◆ About this exercise
As you print the data below, keep every line exactly as it is and leave the images behind.

◆ Data below
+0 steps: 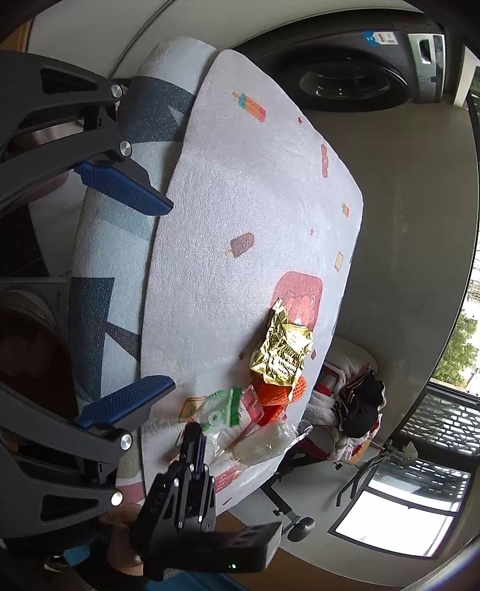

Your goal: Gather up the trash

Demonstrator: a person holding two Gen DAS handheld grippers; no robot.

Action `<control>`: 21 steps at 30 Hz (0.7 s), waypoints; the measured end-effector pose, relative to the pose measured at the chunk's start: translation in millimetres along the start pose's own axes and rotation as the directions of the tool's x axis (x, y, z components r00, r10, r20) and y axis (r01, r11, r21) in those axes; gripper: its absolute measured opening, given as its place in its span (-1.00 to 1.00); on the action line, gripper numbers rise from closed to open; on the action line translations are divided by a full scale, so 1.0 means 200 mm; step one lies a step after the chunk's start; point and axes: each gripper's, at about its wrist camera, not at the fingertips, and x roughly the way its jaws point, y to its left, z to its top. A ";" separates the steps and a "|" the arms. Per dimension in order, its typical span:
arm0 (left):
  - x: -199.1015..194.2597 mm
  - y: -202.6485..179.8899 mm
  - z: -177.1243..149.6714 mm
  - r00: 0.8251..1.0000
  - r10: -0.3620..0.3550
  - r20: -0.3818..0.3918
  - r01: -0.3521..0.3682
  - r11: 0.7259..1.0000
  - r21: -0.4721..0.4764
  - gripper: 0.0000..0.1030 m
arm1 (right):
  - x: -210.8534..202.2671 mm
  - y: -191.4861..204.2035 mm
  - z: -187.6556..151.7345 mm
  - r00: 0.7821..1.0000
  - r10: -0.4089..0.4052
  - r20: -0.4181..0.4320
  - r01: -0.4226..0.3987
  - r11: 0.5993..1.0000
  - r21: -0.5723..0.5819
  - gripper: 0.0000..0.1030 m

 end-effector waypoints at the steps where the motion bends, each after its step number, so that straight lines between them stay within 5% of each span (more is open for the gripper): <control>1: 0.02 -0.02 0.02 1.000 -0.004 -0.003 0.004 1.000 0.010 0.64 | -0.05 -0.03 0.00 0.999 -0.012 0.034 0.011 0.999 0.036 -0.84; 7: 0.22 -0.19 0.19 0.998 -0.028 -0.050 0.033 0.995 0.091 0.64 | -0.31 -0.24 -0.07 0.977 -0.119 0.176 0.070 0.962 0.263 -0.85; 13: 0.51 -0.45 0.39 0.997 -0.003 -0.073 0.020 0.971 0.239 0.63 | -0.49 -0.40 -0.18 0.951 -0.201 0.234 0.096 0.913 0.396 -0.84; 17: 0.73 -0.58 0.48 0.992 0.085 -0.094 -0.049 0.943 0.328 0.43 | -0.56 -0.47 -0.28 0.944 -0.230 0.238 0.106 0.891 0.441 -0.84; 21: 0.94 -0.66 0.51 0.967 0.228 -0.111 -0.156 0.879 0.450 0.15 | -0.59 -0.51 -0.36 0.942 -0.241 0.234 0.109 0.878 0.466 -0.84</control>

◆ Written answer
+0 steps: 

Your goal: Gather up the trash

Demonstrator: a person holding two Gen DAS handheld grippers; no robot.

Action `<control>`: 21 steps at 30 Hz (0.7 s), waypoints; the measured end-effector pose, relative to the pose measured at the chunk's start: translation in millimetres along the start pose's own axes and rotation as the directions of the tool's x axis (x, y, z components r00, r10, r20) and y axis (r01, r11, r21) in those axes; gripper: its absolute measured opening, given as its place in its span (-1.00 to 1.00); on the action line, gripper numbers rise from closed to open; on the action line translations are divided by a full scale, so 1.0 means 200 mm; step one lies a step after the chunk's start; point and axes: each gripper's, at about its wrist camera, not at the fingertips, and x roughly the way its jaws point, y to its left, z to its top. A ";" separates the steps and a "|" the arms. Per dimension in order, its typical span:
arm0 (left):
  - x: -199.1015..194.2597 mm
  - y: -202.6485..179.8899 mm
  - z: -177.1243..149.6714 mm
  - r00: 0.8251..1.0000
  - r10: -0.3620..0.3550
  - r20: -0.3818..0.3918
  - r01: -0.3521..0.3682
  - r11: 0.7259..1.0000
  - r21: -0.4721..0.4764
  - gripper: 0.0000..0.1030 m
arm1 (right):
  - x: -210.8534..202.2671 mm
  - y: -191.4861..204.2035 mm
  - z: -187.6556..151.7345 mm
  - r00: 0.7821..1.0000
  - r10: -0.4089..0.4052
  - r20: -0.4181..0.4320
  - r01: -0.4226..0.3987
  - r11: 0.5993..1.0000
  - r21: -0.5723..0.5819
  - gripper: 0.0000..0.1030 m

 end-effector waypoints at the steps where the motion bends, each after its step number, so that straight lines between them stay within 5% of each span (more is open for the gripper): <control>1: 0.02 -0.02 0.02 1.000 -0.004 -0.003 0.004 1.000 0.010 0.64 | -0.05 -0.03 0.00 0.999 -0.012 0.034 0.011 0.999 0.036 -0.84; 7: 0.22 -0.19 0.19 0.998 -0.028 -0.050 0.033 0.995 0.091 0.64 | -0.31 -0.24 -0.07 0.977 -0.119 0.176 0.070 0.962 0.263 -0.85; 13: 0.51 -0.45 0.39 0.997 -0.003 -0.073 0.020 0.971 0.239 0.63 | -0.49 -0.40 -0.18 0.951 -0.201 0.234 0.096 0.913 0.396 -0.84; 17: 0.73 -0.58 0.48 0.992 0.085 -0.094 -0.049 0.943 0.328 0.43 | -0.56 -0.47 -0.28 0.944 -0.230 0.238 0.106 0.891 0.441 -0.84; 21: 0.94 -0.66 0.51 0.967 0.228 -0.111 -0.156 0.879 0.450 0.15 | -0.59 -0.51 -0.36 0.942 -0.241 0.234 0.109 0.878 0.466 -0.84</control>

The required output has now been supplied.